■ Problem statement ■
Everything in the records is to be written out exactly, except the pictures.

■ Records for this exercise ■
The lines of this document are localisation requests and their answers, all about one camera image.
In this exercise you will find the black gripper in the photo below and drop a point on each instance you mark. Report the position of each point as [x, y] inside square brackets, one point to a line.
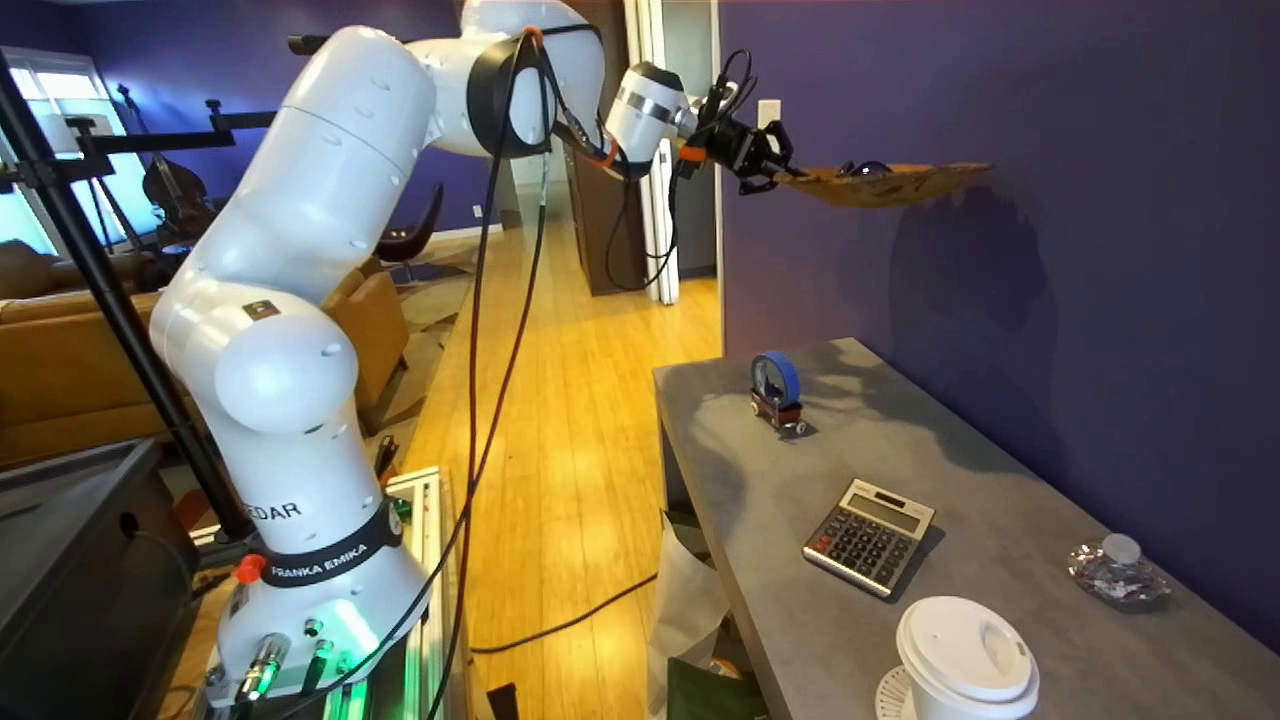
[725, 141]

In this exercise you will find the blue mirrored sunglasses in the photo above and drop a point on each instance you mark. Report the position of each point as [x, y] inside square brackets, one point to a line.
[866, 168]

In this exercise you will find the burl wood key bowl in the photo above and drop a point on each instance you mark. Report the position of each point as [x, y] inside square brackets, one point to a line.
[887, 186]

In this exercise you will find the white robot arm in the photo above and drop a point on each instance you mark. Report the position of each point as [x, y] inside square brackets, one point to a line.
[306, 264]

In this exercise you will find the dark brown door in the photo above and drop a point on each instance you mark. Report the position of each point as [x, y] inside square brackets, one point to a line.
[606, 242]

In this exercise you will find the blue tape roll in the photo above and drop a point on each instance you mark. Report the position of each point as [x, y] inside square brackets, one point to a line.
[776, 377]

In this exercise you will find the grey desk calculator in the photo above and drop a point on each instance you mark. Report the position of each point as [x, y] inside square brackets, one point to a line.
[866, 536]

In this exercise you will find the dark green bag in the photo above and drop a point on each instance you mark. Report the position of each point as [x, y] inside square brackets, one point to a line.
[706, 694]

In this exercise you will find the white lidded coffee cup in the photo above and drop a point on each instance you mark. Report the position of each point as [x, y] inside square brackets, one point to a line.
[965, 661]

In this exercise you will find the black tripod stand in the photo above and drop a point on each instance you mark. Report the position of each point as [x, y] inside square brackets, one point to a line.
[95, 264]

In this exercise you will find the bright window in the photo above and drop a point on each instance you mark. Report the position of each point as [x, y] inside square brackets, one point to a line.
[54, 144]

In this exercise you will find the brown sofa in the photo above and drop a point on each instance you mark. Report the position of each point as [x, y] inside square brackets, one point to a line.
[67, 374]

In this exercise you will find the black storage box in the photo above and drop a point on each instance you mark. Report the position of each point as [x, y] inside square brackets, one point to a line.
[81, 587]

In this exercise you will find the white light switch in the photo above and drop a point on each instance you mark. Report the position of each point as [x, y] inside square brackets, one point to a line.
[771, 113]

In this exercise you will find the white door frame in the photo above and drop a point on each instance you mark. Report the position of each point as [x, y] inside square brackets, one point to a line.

■ Answer space ■
The lines of this document are localisation requests and their answers, all about one camera image.
In this exercise you will find the black gripper in the photo below and drop a point on each instance you mark. Report the position of each point as [x, y] inside square brackets, one point to a line.
[725, 141]

In this exercise you will find the blue mirrored sunglasses in the photo above and drop a point on each instance you mark. Report the position of each point as [x, y] inside square brackets, one point to a line.
[866, 168]

In this exercise you will find the burl wood key bowl in the photo above and drop a point on each instance you mark. Report the position of each point as [x, y] inside square brackets, one point to a line.
[887, 186]

In this exercise you will find the white robot arm in the photo above and drop a point on each instance you mark. Report the position of each point as [x, y] inside square brackets, one point to a line.
[306, 264]

In this exercise you will find the dark brown door in the photo above and drop a point on each instance you mark. Report the position of each point as [x, y] inside square brackets, one point to a line.
[606, 242]

In this exercise you will find the blue tape roll in the photo above and drop a point on each instance you mark. Report the position of each point as [x, y] inside square brackets, one point to a line.
[776, 377]

In this exercise you will find the grey desk calculator in the photo above and drop a point on each instance you mark. Report the position of each point as [x, y] inside square brackets, one point to a line.
[866, 536]

In this exercise you will find the dark green bag in the photo above and drop a point on each instance you mark. Report the position of each point as [x, y] inside square brackets, one point to a line.
[706, 694]

In this exercise you will find the white lidded coffee cup in the photo above and drop a point on each instance you mark. Report the position of each point as [x, y] inside square brackets, one point to a line.
[965, 661]

In this exercise you will find the black tripod stand in the photo above and drop a point on each instance you mark. Report the position of each point as [x, y] inside square brackets, one point to a line.
[95, 264]

In this exercise you will find the bright window in the photo above and drop a point on each instance you mark. Report the position of each point as [x, y] inside square brackets, one point to a line.
[54, 144]

In this exercise you will find the brown sofa in the photo above and drop a point on each instance you mark. Report the position of each point as [x, y] inside square brackets, one point to a line.
[67, 374]

In this exercise you will find the black storage box in the photo above and drop a point on each instance you mark. Report the position of each point as [x, y] inside square brackets, one point to a line.
[81, 587]

In this exercise you will find the white light switch in the photo above and drop a point on each instance you mark. Report the position of each point as [x, y] inside square brackets, one point to a line.
[771, 113]

In this exercise you will find the white door frame in the photo above and drop a point on each instance you mark. Report the position of each point as [x, y] inside square brackets, one point to a line.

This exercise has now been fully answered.